# Work task
I need all of the entries printed exactly.

==*==

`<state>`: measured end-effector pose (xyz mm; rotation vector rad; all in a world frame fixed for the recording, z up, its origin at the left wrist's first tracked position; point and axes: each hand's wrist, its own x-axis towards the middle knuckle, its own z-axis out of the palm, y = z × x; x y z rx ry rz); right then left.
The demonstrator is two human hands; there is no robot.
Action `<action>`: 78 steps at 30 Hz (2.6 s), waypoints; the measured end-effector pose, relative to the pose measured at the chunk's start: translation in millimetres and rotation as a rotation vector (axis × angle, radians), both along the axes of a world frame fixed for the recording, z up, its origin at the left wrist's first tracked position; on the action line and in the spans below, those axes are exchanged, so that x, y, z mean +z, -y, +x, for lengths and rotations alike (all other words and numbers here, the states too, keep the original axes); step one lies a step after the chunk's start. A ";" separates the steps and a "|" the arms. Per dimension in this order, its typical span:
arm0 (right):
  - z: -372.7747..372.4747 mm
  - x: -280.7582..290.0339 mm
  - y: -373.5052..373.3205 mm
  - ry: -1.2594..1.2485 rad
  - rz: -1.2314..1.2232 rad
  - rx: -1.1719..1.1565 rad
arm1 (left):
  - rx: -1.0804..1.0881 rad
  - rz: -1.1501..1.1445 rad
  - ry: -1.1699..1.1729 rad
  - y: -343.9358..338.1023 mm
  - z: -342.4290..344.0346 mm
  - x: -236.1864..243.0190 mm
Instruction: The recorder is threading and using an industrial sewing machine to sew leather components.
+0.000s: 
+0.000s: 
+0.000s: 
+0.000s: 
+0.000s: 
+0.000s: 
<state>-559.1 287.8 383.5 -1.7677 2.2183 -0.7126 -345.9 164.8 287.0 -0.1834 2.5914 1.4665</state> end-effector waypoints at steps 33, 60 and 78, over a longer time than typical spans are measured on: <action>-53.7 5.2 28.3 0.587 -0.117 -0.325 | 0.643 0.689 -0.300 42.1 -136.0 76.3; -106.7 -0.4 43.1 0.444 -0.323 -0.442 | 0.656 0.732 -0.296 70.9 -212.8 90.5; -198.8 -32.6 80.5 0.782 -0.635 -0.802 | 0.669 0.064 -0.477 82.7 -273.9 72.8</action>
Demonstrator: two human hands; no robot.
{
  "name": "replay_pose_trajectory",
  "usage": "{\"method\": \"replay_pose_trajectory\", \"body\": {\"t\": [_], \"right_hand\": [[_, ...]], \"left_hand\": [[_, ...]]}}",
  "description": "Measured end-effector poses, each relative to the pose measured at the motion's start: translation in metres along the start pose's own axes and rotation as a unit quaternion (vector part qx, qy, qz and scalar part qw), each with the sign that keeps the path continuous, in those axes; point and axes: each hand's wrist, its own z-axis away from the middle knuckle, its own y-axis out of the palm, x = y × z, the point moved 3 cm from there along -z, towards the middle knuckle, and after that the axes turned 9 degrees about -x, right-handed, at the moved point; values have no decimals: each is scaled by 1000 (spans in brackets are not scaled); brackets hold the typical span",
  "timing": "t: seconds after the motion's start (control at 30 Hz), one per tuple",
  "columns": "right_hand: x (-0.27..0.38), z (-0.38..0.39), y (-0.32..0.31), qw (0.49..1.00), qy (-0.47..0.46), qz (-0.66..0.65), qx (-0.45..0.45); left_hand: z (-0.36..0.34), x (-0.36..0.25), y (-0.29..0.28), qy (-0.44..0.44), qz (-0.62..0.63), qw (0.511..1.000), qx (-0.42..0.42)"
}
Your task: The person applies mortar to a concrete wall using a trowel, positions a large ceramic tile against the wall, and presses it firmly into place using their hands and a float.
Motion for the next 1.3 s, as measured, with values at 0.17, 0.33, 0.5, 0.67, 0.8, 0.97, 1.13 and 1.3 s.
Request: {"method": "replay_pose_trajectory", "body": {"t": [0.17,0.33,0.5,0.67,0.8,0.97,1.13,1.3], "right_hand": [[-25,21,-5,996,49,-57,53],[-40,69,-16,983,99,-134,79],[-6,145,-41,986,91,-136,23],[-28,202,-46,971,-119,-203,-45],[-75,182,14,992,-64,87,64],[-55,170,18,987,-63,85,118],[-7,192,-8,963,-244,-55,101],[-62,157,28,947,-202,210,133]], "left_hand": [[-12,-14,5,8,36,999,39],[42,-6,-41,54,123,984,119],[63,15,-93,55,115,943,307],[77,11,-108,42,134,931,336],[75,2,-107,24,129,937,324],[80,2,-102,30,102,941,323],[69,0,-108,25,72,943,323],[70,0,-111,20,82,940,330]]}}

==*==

# Answer space
`<state>`: measured end-effector pose (xyz mm; rotation vector rad; all in a world frame fixed for the recording, z up, its origin at the left wrist's first tracked position; point and axes: each hand's wrist, its own x-axis towards the middle knuckle, its own z-axis out of the palm, y = z × x; x y z rx ry rz); right then left.
The demonstrator is two human hands; there is no robot.
Action `<action>`: 78 steps at 30 Hz (2.6 s), waypoints; the measured end-effector pose, relative to the pose measured at the chunk's start: translation in millimetres and rotation as a rotation vector (axis × angle, radians), both along the axes of a world frame fixed for the recording, z up, its origin at the left wrist's first tracked position; on the action line and in the spans below, those axes are exchanged, so that x, y, z mean +z, -y, +x, for lengths and rotations alike (all other words and numbers here, the states too, keep the original axes); step one lies a step after the chunk's start. A ";" separates the steps and a "|" the arms. Per dimension in this order, its typical span:
arm0 (right):
  - z: -372.7747..372.4747 mm
  - x: -280.7582..290.0339 mm
  - y: -373.5052..373.3205 mm
  - ry: -1.2594..1.2485 rad
  - rz: -1.2314..1.2232 rad
  - rx: -1.1719..1.1565 rad
arm1 (left):
  - rx: -1.0804..1.0881 rad
  - rz: -1.1501..1.1445 rad
  - ry: -1.1699..1.1729 rad
  - y: -343.9358..338.1023 mm
  - z: -342.4290..344.0346 mm
  - x: -236.1864..243.0190 mm
Instruction: The recorder is threading and using an industrial sewing machine to sew leather components.
+0.000s: 
+0.000s: 
+0.000s: 
+0.000s: 
+0.000s: 
+0.000s: 
<state>-559.1 287.8 383.5 -1.7677 2.2183 -0.7126 -345.9 164.8 287.0 -0.1834 2.5914 1.4665</state> end-effector waypoints at steps 33, 60 and 78, over a longer time than typical spans are measured on: <action>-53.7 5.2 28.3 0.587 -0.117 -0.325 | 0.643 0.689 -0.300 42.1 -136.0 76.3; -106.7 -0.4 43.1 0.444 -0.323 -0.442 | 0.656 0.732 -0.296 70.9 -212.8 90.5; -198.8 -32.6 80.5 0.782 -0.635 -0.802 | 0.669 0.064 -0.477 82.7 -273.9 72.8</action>
Demonstrator: two human hands; no robot.
{
  "name": "replay_pose_trajectory",
  "usage": "{\"method\": \"replay_pose_trajectory\", \"body\": {\"t\": [_], \"right_hand\": [[_, ...]], \"left_hand\": [[_, ...]]}}",
  "description": "Measured end-effector poses, each relative to the pose measured at the motion's start: translation in metres along the start pose's own axes and rotation as a unit quaternion (vector part qx, qy, qz and scalar part qw), each with the sign that keeps the path continuous, in those axes; point and axes: each hand's wrist, its own z-axis away from the middle knuckle, its own y-axis out of the palm, x = y × z, the point moved 3 cm from there along -z, towards the middle knuckle, and after that the axes turned 9 degrees about -x, right-handed, at the moved point; values have no decimals: each is scaled by 1000 (spans in brackets are not scaled); brackets hold the typical span",
  "timing": "t: seconds after the motion's start (control at 30 Hz), one per tuple",
  "columns": "right_hand: x (-0.27..0.38), z (-0.38..0.39), y (-0.32..0.31), qw (0.49..1.00), qy (-0.47..0.46), qz (-0.66..0.65), qx (-0.45..0.45); left_hand: z (-0.36..0.34), x (-0.36..0.25), y (-0.29..0.28), qy (-0.44..0.44), qz (-0.62..0.63), qw (0.511..1.000), qx (-0.42..0.42)"
}
Your task: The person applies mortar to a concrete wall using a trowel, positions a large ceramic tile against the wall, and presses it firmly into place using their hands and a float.
Motion for the next 1.3 s, as measured, with values at 0.17, 0.33, 0.5, 0.67, 0.8, 0.97, 1.13 and 1.3 s.
Request: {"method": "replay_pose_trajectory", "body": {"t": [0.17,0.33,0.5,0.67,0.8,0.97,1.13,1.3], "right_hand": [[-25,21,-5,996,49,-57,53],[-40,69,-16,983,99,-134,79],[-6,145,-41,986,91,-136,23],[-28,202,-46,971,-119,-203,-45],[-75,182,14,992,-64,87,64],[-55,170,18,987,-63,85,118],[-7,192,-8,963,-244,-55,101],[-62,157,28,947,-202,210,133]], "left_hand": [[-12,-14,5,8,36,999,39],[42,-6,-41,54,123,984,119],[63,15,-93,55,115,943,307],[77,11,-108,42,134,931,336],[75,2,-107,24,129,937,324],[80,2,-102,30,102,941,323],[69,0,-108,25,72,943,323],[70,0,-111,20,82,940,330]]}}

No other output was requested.